> [WHAT YOU HAVE TO DO]: What do the lines say, reproduced word for word, from the first of the entries below through the line bearing "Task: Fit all"?

> [DATA IN THIS EXERCISE]:
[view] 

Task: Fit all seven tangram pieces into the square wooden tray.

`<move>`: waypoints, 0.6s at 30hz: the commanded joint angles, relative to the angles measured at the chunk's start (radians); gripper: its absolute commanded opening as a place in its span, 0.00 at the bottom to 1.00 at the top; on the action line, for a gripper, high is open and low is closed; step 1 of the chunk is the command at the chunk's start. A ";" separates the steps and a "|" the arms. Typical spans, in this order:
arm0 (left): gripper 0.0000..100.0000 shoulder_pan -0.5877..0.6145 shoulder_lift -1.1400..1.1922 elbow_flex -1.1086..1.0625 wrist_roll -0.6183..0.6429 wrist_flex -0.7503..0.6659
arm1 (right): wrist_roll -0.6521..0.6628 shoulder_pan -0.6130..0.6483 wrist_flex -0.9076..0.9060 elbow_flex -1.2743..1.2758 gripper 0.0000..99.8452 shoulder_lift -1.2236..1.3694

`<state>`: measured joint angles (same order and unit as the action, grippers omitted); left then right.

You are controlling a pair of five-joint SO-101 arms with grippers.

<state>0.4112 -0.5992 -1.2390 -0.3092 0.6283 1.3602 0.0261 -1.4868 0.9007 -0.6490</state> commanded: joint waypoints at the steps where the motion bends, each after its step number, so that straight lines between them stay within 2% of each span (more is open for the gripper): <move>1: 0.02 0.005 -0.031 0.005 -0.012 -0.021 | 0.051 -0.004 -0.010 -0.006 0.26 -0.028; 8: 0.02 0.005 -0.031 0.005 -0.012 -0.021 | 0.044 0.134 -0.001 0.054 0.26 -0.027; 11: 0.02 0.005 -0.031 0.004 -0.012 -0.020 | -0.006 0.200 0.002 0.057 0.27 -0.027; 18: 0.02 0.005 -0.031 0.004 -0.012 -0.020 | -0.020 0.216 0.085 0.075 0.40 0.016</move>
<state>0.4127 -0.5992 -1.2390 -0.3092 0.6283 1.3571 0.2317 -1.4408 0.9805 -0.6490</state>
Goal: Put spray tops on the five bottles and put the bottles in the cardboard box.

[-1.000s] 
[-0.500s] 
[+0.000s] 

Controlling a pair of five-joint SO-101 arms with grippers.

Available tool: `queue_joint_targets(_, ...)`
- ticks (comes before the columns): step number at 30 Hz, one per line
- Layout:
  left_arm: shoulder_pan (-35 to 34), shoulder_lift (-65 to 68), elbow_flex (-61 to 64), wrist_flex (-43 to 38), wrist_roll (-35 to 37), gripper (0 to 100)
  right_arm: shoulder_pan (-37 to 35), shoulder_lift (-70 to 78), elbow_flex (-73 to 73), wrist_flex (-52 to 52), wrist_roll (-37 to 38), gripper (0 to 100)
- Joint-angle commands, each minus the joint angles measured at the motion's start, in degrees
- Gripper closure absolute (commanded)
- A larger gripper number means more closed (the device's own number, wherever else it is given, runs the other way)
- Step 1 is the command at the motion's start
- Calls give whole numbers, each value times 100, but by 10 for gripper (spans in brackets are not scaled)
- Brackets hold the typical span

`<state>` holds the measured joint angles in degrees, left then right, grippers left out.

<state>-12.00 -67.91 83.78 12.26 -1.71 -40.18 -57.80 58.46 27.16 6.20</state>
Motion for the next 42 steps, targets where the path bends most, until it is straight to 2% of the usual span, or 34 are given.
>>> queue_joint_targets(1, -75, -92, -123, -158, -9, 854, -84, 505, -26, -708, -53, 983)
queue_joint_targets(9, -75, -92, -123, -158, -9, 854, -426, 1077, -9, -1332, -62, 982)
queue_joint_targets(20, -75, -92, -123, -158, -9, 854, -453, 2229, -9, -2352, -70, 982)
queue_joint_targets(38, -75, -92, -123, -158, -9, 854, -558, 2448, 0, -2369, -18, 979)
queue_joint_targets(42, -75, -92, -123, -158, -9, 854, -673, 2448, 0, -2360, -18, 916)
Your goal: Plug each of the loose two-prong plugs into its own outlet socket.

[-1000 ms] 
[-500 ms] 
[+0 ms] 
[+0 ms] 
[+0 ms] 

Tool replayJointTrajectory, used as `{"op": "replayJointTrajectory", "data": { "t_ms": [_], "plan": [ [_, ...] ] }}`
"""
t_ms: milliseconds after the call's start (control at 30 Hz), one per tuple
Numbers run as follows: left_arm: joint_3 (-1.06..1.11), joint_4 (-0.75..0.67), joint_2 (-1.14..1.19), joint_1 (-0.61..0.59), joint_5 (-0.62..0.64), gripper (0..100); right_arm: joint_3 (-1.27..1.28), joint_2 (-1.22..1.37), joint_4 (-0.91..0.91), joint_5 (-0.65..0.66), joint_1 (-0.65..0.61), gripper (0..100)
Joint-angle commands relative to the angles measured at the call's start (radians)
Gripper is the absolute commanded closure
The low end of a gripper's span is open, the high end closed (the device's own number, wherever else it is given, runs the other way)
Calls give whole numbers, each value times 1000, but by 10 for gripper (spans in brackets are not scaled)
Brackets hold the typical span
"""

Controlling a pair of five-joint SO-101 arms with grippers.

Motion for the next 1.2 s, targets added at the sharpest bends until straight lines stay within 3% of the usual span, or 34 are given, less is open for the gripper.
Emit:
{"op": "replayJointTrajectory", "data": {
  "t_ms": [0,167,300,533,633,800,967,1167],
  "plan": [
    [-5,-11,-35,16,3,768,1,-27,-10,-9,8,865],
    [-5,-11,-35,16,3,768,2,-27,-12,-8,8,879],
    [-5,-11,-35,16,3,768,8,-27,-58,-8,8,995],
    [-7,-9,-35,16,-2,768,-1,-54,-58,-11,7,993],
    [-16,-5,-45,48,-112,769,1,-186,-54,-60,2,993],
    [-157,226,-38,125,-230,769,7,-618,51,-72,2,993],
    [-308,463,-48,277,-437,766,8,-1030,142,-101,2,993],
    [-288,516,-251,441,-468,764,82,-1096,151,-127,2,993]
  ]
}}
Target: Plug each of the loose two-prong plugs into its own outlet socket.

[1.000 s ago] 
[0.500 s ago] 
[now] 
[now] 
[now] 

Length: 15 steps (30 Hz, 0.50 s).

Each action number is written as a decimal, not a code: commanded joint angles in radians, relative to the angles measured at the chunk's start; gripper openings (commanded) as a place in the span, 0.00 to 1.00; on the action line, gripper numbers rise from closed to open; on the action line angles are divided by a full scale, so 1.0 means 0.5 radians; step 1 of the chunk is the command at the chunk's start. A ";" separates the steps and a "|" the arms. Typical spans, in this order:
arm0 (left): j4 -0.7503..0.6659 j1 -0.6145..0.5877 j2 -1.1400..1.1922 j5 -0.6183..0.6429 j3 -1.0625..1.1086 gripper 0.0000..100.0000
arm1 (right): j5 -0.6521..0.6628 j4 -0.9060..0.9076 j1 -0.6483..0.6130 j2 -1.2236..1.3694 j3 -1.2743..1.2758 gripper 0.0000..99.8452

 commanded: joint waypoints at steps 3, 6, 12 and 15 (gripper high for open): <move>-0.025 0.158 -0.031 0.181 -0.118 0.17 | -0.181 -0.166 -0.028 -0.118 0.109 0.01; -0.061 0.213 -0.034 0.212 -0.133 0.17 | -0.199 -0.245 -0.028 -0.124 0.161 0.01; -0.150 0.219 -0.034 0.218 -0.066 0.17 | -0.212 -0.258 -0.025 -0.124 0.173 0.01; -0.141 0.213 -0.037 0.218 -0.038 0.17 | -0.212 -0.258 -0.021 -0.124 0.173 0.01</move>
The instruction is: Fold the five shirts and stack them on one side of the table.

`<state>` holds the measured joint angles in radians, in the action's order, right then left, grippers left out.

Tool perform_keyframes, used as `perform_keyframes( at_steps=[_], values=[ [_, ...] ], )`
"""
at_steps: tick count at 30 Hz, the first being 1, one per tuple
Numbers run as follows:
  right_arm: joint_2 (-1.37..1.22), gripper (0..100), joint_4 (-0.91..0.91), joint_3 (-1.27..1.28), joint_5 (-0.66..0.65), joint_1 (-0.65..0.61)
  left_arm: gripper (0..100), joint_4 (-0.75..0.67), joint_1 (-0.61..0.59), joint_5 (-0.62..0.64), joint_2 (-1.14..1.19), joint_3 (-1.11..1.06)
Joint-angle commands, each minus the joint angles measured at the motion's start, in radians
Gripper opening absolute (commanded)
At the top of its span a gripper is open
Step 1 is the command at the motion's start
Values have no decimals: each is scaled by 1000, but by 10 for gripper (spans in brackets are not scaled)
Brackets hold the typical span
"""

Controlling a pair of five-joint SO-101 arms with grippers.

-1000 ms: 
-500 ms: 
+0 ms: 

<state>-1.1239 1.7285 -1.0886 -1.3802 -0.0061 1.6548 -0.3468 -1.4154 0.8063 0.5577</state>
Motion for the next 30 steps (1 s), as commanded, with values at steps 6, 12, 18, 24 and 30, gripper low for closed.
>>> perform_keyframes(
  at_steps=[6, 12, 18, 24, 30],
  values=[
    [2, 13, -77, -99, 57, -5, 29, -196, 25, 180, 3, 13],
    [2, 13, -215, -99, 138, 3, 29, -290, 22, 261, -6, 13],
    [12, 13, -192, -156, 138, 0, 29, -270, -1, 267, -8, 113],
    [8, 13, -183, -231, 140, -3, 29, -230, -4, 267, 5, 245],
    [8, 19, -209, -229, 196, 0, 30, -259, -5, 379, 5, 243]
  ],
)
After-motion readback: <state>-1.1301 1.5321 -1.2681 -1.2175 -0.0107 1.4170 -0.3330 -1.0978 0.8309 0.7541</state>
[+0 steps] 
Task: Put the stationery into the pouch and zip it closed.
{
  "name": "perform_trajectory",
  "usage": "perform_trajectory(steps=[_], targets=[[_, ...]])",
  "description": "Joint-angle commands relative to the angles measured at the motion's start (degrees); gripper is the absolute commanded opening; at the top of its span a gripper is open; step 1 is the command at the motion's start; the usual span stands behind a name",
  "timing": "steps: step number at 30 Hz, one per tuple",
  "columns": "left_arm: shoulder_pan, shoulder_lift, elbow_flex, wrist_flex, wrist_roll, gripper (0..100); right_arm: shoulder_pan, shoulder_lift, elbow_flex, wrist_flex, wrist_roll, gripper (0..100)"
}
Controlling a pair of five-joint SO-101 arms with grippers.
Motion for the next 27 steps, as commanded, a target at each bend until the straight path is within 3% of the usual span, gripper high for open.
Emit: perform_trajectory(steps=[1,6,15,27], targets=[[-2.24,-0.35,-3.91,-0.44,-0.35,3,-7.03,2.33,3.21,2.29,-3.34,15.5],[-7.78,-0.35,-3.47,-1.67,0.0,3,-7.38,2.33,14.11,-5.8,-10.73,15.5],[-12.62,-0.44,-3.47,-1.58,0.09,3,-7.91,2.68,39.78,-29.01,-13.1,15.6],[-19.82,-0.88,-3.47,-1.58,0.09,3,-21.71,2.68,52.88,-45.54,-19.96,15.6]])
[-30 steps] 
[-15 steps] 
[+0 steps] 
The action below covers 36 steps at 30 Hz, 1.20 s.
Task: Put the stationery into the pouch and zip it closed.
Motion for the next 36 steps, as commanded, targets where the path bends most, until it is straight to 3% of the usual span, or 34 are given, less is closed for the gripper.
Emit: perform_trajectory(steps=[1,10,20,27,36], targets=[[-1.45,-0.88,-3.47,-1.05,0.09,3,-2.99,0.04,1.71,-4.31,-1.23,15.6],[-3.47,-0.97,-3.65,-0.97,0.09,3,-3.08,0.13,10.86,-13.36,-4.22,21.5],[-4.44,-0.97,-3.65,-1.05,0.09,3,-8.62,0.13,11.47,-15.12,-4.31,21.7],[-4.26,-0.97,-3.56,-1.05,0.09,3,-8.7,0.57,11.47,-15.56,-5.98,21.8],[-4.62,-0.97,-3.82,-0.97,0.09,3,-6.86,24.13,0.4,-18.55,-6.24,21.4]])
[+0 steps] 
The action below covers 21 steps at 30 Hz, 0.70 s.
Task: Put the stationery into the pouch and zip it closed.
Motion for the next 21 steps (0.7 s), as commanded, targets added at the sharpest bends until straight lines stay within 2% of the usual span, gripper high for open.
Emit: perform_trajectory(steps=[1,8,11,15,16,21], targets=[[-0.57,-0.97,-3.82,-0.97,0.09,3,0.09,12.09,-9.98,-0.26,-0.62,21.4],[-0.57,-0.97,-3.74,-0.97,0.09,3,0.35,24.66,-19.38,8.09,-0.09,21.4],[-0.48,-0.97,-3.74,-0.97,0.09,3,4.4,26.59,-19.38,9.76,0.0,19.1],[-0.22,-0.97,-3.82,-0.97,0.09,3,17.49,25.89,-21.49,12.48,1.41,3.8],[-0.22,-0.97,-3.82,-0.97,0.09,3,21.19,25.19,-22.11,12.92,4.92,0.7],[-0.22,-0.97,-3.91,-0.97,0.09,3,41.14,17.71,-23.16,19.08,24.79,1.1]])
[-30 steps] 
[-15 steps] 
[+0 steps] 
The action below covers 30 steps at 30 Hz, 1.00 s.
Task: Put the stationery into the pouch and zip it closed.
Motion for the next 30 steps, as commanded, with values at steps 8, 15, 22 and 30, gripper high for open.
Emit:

> [RESPONSE FOR THIS EXERCISE]:
[view] 

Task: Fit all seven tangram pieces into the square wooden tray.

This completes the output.